Studies in humans and in vitro studies using human liver microsomes and expressed enzymes have demonstrated that maraviroc is principally metabolized by the cytochrome P450 system to metabolites that are essentially inactive against HIV-1. In vitro studies indicate that CYP3A4 is the major enzyme responsible for maraviroc metabolism. In vitro studies also indicate that polymorphic enzymes CYP2C9, CYP2D6 and CYP2C19 do not contribute significantly to the metabolism of maraviroc.

Maraviroc is the major circulating component (approximately 42% radioactivity) following a single oral dose of 300 mg. The most significant circulating metabolite in humans is a secondary amine (approximately 22% radioactivity) formed by N-dealkylation. This polar metabolite has no significant pharmacological activity. Other metabolites are products of mono-oxidation and are only minor components of plasma radioactivity.

Elimination

A mass balance/excretion study was conducted using a single 300 mg dose of 14C-labeled maraviroc. Approximately 20% of the radiolabel was recovered in the urine and 76% was recovered in the faeces over 168 hours. Maraviroc was the major component present in urine (mean of 8% dose) and faeces (mean of 25% dose). The remainder was excreted as metabolites. After intravenous administration (30 mg), the half-life of maraviroc was 13.2 h, 22% of the dose was excreted unchanged in the urine and the values of total clearance and renal clearance were 44.0 L/h and 10.17 L/h respectively.

Preclinical safety data

Primary pharmacological activity (CCR5 receptor affinity) was present in the monkey (100% receptor occupancy) and limited in the mouse, rat, rabbit and dog. In mice and human beings that lack CCR5 receptors through genetic deletion, no significant adverse consequences have been reported.

In vitro and in vivo studies showed that maraviroc has a potential to increase QTc interval at supratherapeutic doses with no evidence of arrhythmia.

Repeated dose toxicity studies in rats identified the liver as the primary target organ for toxicity (increases in transaminases, bile duct hyperplasia, and necrosis).

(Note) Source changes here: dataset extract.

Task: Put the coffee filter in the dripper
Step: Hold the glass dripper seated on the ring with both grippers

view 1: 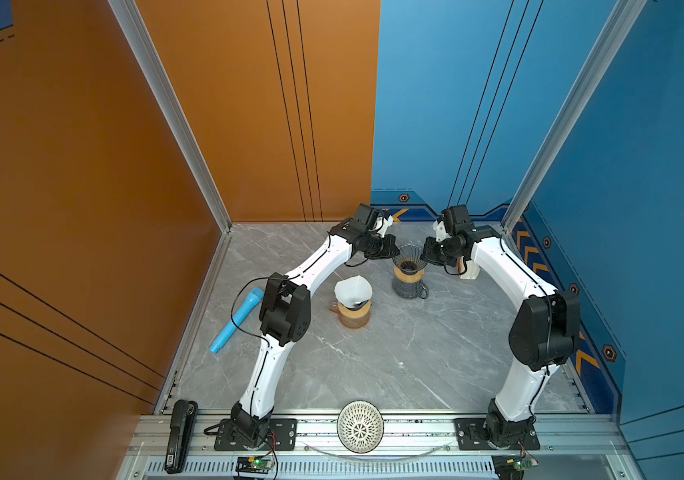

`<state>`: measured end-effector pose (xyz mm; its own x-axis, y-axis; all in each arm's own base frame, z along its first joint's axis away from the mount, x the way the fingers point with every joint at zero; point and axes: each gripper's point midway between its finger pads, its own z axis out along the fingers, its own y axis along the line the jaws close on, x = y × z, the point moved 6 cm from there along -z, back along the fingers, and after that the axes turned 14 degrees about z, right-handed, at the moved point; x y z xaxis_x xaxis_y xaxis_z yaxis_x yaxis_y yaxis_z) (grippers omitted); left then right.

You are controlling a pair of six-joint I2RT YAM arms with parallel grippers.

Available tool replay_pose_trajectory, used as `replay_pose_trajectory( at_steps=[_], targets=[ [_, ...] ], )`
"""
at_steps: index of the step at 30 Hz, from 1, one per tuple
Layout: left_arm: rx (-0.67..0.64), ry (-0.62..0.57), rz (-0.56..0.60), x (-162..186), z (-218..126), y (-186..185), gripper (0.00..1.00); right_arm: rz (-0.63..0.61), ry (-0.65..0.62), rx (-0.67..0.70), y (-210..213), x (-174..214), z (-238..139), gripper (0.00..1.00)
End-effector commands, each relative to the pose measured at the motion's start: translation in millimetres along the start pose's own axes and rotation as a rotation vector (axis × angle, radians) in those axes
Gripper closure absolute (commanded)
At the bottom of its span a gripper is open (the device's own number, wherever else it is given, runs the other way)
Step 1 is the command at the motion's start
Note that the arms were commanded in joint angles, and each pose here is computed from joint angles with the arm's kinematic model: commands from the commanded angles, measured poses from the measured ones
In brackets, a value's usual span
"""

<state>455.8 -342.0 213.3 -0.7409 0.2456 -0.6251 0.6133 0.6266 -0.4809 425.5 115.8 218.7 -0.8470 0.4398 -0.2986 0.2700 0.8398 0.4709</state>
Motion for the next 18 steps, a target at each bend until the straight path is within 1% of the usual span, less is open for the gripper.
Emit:
replay_pose_trajectory(
  at_steps=[1, 7, 11, 15, 18],
  targets=[
    [0.005, 0.187, -0.075, 45, 23, 12, 1.0, 0.108, 0.101, 0.207, -46, 17, 32, 1.0],
    [0.05, 0.17, -0.05, 36, 22, 0, 1.0, 0.098, 0.087, 0.153, -37, 14, 17, 1.0],
    [0.071, 0.182, -0.054, 39, 29, -2, 1.0, 0.089, 0.035, 0.169, -36, 9, 4, 1.0],
    [0.066, 0.187, -0.055, 41, 31, -1, 1.0, 0.077, 0.024, 0.172, -36, 8, 2, 1.0],
    [0.055, 0.191, -0.057, 43, 31, 2, 1.0, 0.075, 0.03, 0.172, -40, 11, 11, 1.0]
  ],
)
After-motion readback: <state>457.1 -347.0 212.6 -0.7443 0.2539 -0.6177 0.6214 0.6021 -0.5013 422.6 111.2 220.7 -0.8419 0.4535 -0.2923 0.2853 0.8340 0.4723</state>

Maraviroc was evaluated for carcinogenic potential by a 6 month transgenic mouse study and a 24 month study in rats. In mice, no statistically significant increase in the incidence of tumours was reported at systemic exposures from 7 to 39-times the human exposure (unbound AUC0-24h measurement) at a dose of 300 mg twice daily. In rats, administration of maraviroc at a systemic exposure 21-times the expected human exposure produced thyroid adenomas associated with adaptive liver changes. These findings are considered of low human relevance. In addition, cholangiocarcinomas (2/60 males at 900 mg/kg) and cholangioma (1/60 females at 500 mg/kg) were reported in the rat study at a systemic exposure at least 15-times the expected free human exposure.

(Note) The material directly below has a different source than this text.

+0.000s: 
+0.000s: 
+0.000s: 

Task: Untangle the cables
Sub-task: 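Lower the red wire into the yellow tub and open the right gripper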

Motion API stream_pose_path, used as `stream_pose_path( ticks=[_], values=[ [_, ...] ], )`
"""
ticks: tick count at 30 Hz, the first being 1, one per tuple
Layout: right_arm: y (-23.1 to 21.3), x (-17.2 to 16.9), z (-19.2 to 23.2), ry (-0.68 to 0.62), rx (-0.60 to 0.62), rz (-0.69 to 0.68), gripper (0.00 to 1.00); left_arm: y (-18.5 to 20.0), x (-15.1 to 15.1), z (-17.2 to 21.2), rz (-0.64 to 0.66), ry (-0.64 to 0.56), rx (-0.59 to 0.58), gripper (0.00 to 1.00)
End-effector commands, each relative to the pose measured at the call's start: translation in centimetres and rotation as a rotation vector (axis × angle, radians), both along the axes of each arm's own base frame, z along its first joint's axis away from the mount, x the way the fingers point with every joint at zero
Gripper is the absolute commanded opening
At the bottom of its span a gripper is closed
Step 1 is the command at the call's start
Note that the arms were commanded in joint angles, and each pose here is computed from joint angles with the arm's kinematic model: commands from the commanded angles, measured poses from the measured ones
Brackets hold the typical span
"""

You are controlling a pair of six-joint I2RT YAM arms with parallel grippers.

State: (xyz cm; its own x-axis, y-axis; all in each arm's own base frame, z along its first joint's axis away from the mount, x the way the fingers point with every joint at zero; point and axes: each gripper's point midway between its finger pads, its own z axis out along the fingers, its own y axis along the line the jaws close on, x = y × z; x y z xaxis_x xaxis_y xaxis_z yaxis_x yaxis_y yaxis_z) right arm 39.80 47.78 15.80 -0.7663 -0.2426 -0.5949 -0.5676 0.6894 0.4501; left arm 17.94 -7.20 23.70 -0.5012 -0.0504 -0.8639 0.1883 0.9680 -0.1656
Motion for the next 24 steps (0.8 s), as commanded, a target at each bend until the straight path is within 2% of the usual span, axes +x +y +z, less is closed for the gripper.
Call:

Maraviroc was not mutagenic or genotoxic in a battery of in vitro and in vivo assays including bacterial reverse mutation, chromosome aberrations in human lymphocytes and mouse bone marrow micronucleus.

Maraviroc did not impair mating or fertility of male or female rats, and did not affect sperm of treated male rats up to 1000 mg/kg. The exposure at this dose level corresponded to 39-fold the estimated free clinical AUC for a 300 mg twice daily dose.

Embryofoetal development studies were conducted in rats and rabbits at doses up to 39- and 34- fold the estimated free clinical AUC for a 300 mg twice daily dose. In rabbit, 7 foetuses had external anomalies at maternally toxic doses and 1 foetus at the mid dose of 75 mg/kg.

Pre- and post-natal developmental studies were performed in rats at doses up to 27-fold the estimated free clinical AUC for a 300 mg twice daily dose. A slight increase in motor activity in high-dose male rats at both weaning and as adults was noted, while no effects were seen in females. Other developmental parameters of these offspring, including fertility and reproductive performance, were not affected by the maternal administration of maraviroc.